Braised Lamb Loin (arrosto Di Maiale Al Latte)
Total Time: 1 hr 40 mins
Preparation Time: 10 mins
Cook Time: 1 hr 30 mins
Ingredients
- 2 1/2-3 lbs boneless lamb loin
- 4 tablespoons olive oil
- 1 teaspoon rosemary
- 1/4 teaspoon black pepper
- 3 garlic cloves, minced
- 1 1/2 cups milk
- 2 tablespoons white vinegar
Recipe
- 1 trim excess fat from lamb.
- 2 rub with 2 t olive oil, rosemary, pepper and garlic.
- 3 marinate at least 2 hours at room temperature or 8 hours in the refrigerator.
- 4 in a dutch-oven heat remaining 2 tablespoons olive oil add lamb and brown well on all sides reduce heat to very low.

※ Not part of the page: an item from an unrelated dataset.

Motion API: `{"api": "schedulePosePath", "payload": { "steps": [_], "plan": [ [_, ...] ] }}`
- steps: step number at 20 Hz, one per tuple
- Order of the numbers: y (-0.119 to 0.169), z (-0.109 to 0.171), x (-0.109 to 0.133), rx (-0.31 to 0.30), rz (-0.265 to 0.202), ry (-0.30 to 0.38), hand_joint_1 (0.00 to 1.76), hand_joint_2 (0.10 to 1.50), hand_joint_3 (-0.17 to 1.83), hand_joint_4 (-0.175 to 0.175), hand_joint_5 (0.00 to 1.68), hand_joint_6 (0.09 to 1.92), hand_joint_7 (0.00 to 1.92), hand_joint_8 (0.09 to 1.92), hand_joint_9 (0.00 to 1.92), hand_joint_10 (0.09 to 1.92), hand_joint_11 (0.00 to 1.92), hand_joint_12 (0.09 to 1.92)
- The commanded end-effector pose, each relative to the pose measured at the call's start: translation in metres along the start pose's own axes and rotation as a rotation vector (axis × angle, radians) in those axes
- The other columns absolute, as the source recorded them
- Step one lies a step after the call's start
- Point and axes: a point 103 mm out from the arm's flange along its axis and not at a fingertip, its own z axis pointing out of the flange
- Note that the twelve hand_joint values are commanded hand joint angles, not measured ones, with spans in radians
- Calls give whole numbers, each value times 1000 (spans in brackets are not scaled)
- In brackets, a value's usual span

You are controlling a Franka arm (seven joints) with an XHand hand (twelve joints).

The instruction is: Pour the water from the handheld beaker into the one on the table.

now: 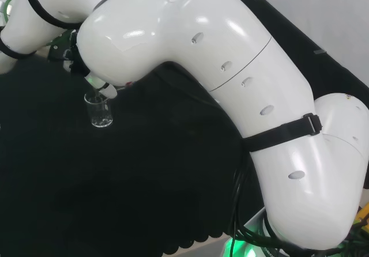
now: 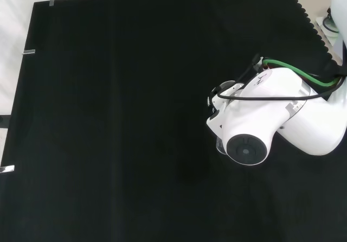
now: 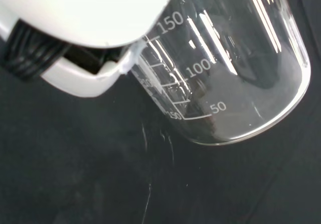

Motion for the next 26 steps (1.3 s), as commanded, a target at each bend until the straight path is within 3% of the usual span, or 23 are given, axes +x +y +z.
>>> {"api": "schedulePosePath", "payload": {
  "steps": [1,26],
  "plan": [
    [-1,-7,0,0,10,-10,1436,582,666,-175,1375,439,1378,534,1590,87,1381,622],
    [-3,-7,-3,8,17,-21,1436,582,668,-175,1376,439,1378,534,1590,87,1386,617]
  ]
}}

- 5 add milk and vinegar, at this point it will look truly gross, that's ok, it's supposed to look this way.
- 6 cover and cook, turning once or twice, until tender but not falling apart, 1 to 1-1/2 hours.
- 7 remove meat to a carving board, tent with foil.
- 8 if the liquid in pan has not turned brown, raise heat a little and cook until thickened and light brown, whisk in a couple of tablespoons of water, scraping up all the residue, season with salt and pepper to taste.
- 9 carve lamb into thin slices and pour sauce over it to serve.